Establecer responsabilidades sobre una evasión millonaria para la que se utilizarían depósitos de la Dirección General de Aduanas en Santiago, constituye un soberano desafío para la entidad. De no aclararse la operación, que se relaciona con un cargamento de armas y de dólares incautado en Santiago y Cotuí, las autoridades tendrían muy poca calidad moral para perseguir el delito. El desafío es mayor habida cuenta de que en la evasión y trasiego se ha implicado a familiares de altos dirigentes del Partido de la Liberación Dominicana (PLD) en Santiago.
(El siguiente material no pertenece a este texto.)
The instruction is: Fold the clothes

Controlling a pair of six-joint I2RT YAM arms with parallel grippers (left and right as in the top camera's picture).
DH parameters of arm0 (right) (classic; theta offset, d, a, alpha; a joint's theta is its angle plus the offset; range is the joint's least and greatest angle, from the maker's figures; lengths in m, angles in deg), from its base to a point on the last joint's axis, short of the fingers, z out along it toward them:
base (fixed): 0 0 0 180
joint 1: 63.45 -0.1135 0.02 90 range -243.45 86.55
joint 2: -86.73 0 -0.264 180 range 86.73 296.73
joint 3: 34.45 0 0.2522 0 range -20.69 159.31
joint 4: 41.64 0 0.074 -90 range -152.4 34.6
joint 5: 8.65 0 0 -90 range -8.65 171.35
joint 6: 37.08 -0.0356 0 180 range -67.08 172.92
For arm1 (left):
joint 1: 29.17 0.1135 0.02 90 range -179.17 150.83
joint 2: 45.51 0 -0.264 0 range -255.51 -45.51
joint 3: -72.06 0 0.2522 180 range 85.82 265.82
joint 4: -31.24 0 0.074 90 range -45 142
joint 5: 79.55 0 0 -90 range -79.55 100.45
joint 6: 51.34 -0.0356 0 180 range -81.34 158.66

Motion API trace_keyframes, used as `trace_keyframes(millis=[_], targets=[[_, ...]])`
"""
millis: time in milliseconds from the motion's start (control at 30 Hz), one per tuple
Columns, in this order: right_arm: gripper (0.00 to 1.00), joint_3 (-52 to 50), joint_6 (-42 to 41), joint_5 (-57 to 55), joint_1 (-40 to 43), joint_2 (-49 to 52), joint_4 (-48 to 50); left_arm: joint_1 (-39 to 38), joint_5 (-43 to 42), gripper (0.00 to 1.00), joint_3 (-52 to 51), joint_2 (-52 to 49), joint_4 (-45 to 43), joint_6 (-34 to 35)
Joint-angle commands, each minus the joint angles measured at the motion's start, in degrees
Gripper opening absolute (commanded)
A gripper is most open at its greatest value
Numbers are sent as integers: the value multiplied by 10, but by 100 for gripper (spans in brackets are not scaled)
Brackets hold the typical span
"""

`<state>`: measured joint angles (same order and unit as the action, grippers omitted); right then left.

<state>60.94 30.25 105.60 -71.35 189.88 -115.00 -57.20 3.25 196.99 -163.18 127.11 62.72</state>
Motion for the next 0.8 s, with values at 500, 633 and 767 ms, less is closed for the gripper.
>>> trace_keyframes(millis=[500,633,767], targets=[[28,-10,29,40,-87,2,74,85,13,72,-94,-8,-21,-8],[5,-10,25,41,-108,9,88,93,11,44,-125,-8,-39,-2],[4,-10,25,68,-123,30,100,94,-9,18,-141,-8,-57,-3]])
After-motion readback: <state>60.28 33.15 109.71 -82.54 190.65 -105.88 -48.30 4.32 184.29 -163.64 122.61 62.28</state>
Se presta a conjeturas que tres depósitos de Aduanas fueran utilizados para ocultar mercancías. El director de Aduanas, Rafael Camilo, ha exhibido encomiables muestras de responsabilidad, pero el ingrediente político constituye una prueba de fuego para su gestión. Puede que la operación por la que se dijo han sido suspendidos oficiales y agentes de colecturías sea mayor de lo que ha trascendido. Además del escándalo de las armas y los dólares se habla de que en las oficinas se subvaluaban materias primas, vehículos de lujo, electrodomésticos y otras mercancías. Camilo tendrá que emplearse a fondo para evitar que sobre el escándalo pueda quedar un pelo en el aire.
Sentido humano
Los presos españoles han dado un valioso ejemplo de sensibilidad humana con los recursos que han recaudado en diferentes actividades para ayudar a los damnificados por el terremoto en Haití. A través de representaciones teatrales, venta de artesanías y encuentros deportivos los reclusos han recaudado nada menos que 92,521 dólares para las víctimas de la tragedia haitiana. Tras los primeros días del sismo los reclusos se integraron a una campaña denominada Desde dentro, por Haití, patrocinada por la Secretaría General de Instituciones Penitenciarias, con el propósito de recaudar fondos para los haitianos. El ejemplo de los reclusos expone la calidad del sistema penitenciario español. Las cárceles no son antros, sino centros de formación y rehabilitación. Ya en 2005, a raíz del tsunami que devastó el sudeste asiático, los reclusos enseñaron que la privación de la libertad no es óbice para ayudar a víctimas de desgracias o a personas que lo necesiten.